If we plug in exactly what we have above, we will be doing the exact opposite of what we want. This is keeping the rows that have any missing values.
Be sure to save the resulting DataFrame with the same name
df
. It should now have 333 rows.
df.shape
(344, 7)
df3 = df[~df.isna().any(axis=1)] # get rid of rows with missing data
df3.shape
(333, 7)
We can also use notna()
but with all()
to remove rows with missig data
df4 = df[df.notna().all(axis = 1)]
df4.shape
(333, 7)
Or use dropna()
to directly remove missing values.
df5 = df.dropna()
df5.shape
(333, 7)
Facet charts#
Display an Altair scatter chart showing bill length for the x-axis, flipper length for the y-axis, and color using species.
df5.columns
Index(['species', 'location', 'bill_length_mm', 'bill_depth_mm',
'flipper_length_mm', 'body_mass_g', 'gender'],
dtype='object')
import altair as alt
alt.Chart(df5).mark_circle().encode(
x = 'bill_length_mm',
y = 'flipper_length_mm',
color = 'species'
)
Use the domain 30-to-60 for the x-axis and 170-to-240 for the y-axis. (I had some trouble this morning installing the new version of Altair, so let’s use the old syntax.)
alt.Chart(df5).mark_circle().encode(
x = alt.X('bill_length_mm',scale = alt.Scale(domain=(30,60))),
y = alt.Y('flipper_length_mm',scale = alt.Scale(domain=(170,240))),
color = 'species'
)
What data encoding type makes the most sense for “species”, Quantitative, Ordinal, or Nominal?

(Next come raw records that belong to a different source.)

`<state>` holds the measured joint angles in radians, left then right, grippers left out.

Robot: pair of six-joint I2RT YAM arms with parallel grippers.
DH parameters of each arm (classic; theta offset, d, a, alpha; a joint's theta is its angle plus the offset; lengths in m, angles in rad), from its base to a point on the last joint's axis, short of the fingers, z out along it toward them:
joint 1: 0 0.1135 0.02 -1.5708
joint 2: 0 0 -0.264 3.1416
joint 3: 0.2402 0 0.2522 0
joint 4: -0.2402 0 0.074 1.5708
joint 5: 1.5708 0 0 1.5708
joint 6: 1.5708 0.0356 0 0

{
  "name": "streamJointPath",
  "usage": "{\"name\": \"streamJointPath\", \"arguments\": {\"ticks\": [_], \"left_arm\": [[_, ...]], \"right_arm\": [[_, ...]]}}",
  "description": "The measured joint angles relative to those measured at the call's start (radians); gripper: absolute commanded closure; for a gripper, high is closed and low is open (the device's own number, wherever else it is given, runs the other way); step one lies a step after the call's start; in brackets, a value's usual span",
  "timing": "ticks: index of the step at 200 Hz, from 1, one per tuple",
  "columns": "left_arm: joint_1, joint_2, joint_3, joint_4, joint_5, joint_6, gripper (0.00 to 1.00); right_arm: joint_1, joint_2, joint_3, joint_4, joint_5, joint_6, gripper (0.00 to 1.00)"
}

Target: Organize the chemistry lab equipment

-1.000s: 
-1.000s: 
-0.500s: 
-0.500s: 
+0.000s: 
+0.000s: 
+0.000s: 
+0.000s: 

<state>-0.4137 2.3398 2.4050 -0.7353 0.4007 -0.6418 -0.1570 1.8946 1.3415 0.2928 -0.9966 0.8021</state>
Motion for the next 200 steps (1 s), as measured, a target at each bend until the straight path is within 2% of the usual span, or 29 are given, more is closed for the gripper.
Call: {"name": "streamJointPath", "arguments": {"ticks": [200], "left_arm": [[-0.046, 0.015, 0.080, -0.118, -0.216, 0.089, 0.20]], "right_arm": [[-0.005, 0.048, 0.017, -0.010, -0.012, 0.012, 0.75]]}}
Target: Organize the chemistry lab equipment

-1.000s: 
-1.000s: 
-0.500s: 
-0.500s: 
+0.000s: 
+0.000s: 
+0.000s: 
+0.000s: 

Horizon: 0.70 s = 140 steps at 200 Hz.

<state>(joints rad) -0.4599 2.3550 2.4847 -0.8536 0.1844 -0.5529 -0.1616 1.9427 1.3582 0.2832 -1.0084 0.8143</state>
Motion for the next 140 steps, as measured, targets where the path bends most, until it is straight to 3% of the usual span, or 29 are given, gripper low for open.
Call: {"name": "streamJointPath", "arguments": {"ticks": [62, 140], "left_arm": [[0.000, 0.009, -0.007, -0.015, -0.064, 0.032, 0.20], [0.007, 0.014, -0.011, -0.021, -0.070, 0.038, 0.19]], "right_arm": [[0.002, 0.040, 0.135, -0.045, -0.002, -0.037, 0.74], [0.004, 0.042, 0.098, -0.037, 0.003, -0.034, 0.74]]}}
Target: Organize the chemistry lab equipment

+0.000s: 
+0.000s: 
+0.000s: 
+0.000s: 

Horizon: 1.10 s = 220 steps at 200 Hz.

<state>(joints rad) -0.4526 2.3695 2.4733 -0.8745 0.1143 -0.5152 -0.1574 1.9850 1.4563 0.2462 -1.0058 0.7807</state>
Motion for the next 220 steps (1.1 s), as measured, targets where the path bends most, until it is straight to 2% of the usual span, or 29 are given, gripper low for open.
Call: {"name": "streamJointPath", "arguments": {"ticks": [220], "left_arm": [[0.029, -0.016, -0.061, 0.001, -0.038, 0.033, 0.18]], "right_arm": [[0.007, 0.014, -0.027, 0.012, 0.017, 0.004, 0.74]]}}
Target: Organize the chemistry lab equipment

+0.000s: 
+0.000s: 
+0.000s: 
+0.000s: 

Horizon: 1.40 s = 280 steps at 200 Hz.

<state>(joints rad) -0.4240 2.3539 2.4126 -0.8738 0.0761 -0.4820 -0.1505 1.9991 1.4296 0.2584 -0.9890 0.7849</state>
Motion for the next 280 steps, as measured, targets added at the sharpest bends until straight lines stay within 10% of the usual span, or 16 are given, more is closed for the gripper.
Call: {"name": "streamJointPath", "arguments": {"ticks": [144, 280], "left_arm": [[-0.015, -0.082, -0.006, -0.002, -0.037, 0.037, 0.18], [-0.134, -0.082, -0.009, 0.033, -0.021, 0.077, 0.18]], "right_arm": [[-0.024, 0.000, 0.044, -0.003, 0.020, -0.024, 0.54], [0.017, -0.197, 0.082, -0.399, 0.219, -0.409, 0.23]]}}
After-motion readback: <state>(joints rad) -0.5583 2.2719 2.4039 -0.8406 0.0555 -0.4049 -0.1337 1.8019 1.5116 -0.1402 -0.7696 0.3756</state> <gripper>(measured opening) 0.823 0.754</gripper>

Does adding that abbreviation it change the appearance of the chart?
Changing from "species"
to "species:N"
does not have any effect, because when there are strings in the column, Altair automatically defaults to a Nominal data type.
alt.Chart(df5).mark_circle().encode(
x = alt.X('bill_length_mm',scale = alt.Scale(domain=(30,60))),
y = alt.Y('flipper_length_mm',scale = alt.Scale(domain=(170,240))),
color = 'species:N'
)
What happens if you try to use the “Ordinal” encoding type for the x-axis? (Get rid of the
scale
part for this.)
Notice how different this looks. Also notice how the gap between 34 and 34.4 is the same as the gap between 36.6 and 36.7. By using the Ordinal data type, ":O"
, we are telling Altair to treat these as distinct categories, and that the numerical difference between the values is not important.
This chart definitely looks worse than with the default Quantitative encoding.
alt.Chart(df5).mark_circle().encode(
x = 'bill_length_mm:O',
y = alt.Y('flipper_length_mm',scale = alt.Scale(domain=(170,240))),
color = 'species:N'
)
Make a facet chart where the penguins are divided according to gender. (Go back to “Quantitative” encoding for the x channel.)
Here the data is divided by “gender”, and the different genders are put into different rows. That is what the row="gender"
part means.
alt.Chart(df5).mark_circle().encode(
x = alt.X('bill_length_mm',scale = alt.Scale(domain=(30,60))),
y = alt.Y('flipper_length_mm',scale = alt.Scale(domain=(170,240))),
color = 'species:N',
row = 'gender'
)
Here is the same thing, but putting different genders into different columns. This would be a good choice if you wanted to compare the flipper lengths between genders. If instead you wanted to compare the bill lengths between genders, then I think it would make more sense to use the above vertical facet chart.
alt.Chart(df5).mark_circle().encode(
x = alt.X('bill_length_mm',scale = alt.Scale(domain=(30,60))),
y = alt.Y('flipper_length_mm',scale = alt.Scale(domain=(170,240))),
color = 'species:N',
column = 'gender'
)